Our experience was quite different in terms of how it progressed (we were acquired by a public company). I remember after meeting with the Chairman/CEO they more or less went straight into heavy due-diligence; Deloitte audited our financials (I believe this was paid for by the acquiring company). The process in our case was much quicker than six months to get to the definitive agreement - only a few months. It was tremendously stressful, however I recall that day of initialing what seemed like hundreds of pages of agreement for the sale - such relief.
Keep everything clean. Have accounting setup correctly with PnL no matter how small. Then calculate Seller's discretionary Earnings (SDE) for 12 months and multiply it by 2x-5x usually to get a price. the multiple depends on tons of factors. rarely it will be over 5x SDE if your SDE is less than 500K.
In general I agree, but it really depends on the idea, product, branding etc.
Movie ideas can be sold for 6-7 figures.
So why wouldn't something more developed than just an idea also be valuable to someone, ie a good fleshed-out business/product idea and some development, trademark etc, but not yet online/no paying customers, etc.
Because the world is full of ideas. 99% of them are bad and worth no money. The way you prove it is, is to go implement it and see what happens.
Movie scripts are sold for 7 figures if you have written multiple 7-9 figure movies. Which again, is proof by doing that it is good. If you or me spends 6 months and write a banger movie script, I doubt we can sell it for $250.

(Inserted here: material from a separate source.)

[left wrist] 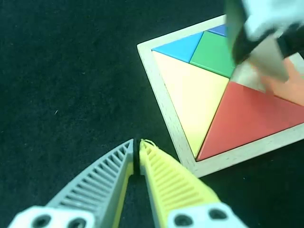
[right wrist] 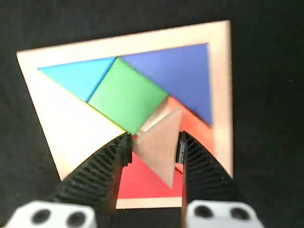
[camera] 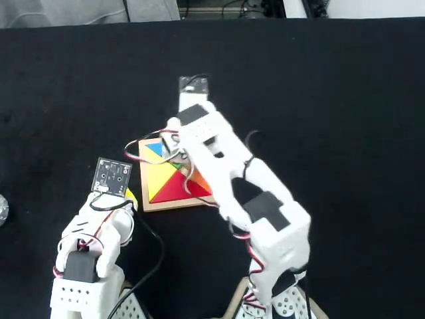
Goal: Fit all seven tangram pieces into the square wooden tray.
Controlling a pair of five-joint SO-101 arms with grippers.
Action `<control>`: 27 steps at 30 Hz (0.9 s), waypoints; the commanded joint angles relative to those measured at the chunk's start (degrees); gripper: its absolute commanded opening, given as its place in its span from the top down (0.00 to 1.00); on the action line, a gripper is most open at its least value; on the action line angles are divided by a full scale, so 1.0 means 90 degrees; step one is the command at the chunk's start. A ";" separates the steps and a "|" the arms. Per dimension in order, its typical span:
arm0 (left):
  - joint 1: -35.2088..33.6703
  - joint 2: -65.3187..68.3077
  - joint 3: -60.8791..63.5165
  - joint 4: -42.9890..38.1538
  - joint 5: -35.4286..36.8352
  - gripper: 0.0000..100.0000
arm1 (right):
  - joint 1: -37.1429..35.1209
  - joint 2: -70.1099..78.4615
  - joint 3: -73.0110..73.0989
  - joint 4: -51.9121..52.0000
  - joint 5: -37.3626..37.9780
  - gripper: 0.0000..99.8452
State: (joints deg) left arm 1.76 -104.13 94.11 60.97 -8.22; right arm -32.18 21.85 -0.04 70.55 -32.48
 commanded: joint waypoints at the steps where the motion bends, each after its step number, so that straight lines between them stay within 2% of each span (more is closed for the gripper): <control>1: 0.0073 -0.0039 -0.0054 -0.0107 0.0000 0.97 | -0.0303 0.0093 -0.0425 0.0088 -0.0098 0.87; 9: 0.0073 -0.0039 -0.0054 -0.0098 0.0000 0.97 | -0.0274 0.0171 -0.0493 0.0127 -0.0039 0.87; 11: 0.0073 -0.0039 -0.0054 -0.0098 0.0000 0.97 | -0.0274 0.0190 -0.0523 0.0225 0.0195 0.87; 13: 0.0073 -0.0039 -0.0054 -0.0098 0.0000 0.97 | -0.0274 0.0171 -0.0532 0.0264 0.0449 0.84; 18: 0.0073 -0.0039 -0.0054 -0.0098 0.0000 0.97 | -0.0274 0.0181 -0.0532 0.0283 0.0498 0.74; 24: 0.0073 -0.0039 -0.0054 -0.0098 0.0000 0.97 | -0.0264 0.0122 -0.0532 0.0322 0.0557 0.75; 27: 0.0073 -0.0039 -0.0054 -0.0098 0.0000 0.97 | -0.0264 -0.0142 -0.0640 0.0488 0.1114 0.79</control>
State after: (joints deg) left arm 1.76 -104.13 94.11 60.97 -8.22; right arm -34.02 23.96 -1.71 73.71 -26.51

Not necessarily, 'off the street' movie ideas do indeed sell.
And good ideas really are not worthless, though I agree 99% are just not good ideas. This industry would have you believe that ideas are nothing, because their business is funding idea development.
And the assumption is a web product. Of course it's difficult to gauge if a web product is going to work, and you should just try it because it's relatively easy. For real products, this doesn't apply so directly. In some ways it's easier to see if an idea is worth trying out or not, and since it's harder to actually test a real product idea, the idea better be good.
And I'm specifically talking about more than just an idea, particularly some product development and branding.
- Acquisition price. The smaller the $, the quicker the process can be.
- Who’s the champion. The higher up in the org the acquiring champion is, the quicker the process can be. (Eg Zuck acquiring WhatsApp took just days)
- Regulated industry. If the acquirer is not in a regulated industry (Eg banking), the quicker the process can take.
- Competitor acquisition halo effect. Eg did Coke just acquire a Coffee company, that will put time pressure for Pepsi to do the same.
And just because an acquisition can be quicker, doesn’t mean it will be quick.
Also keep in mind, there’s a higher chance the acquisition will fall through than to actually complete. If the acquisition does complete, there will likely be an earn out period of 12-24 months.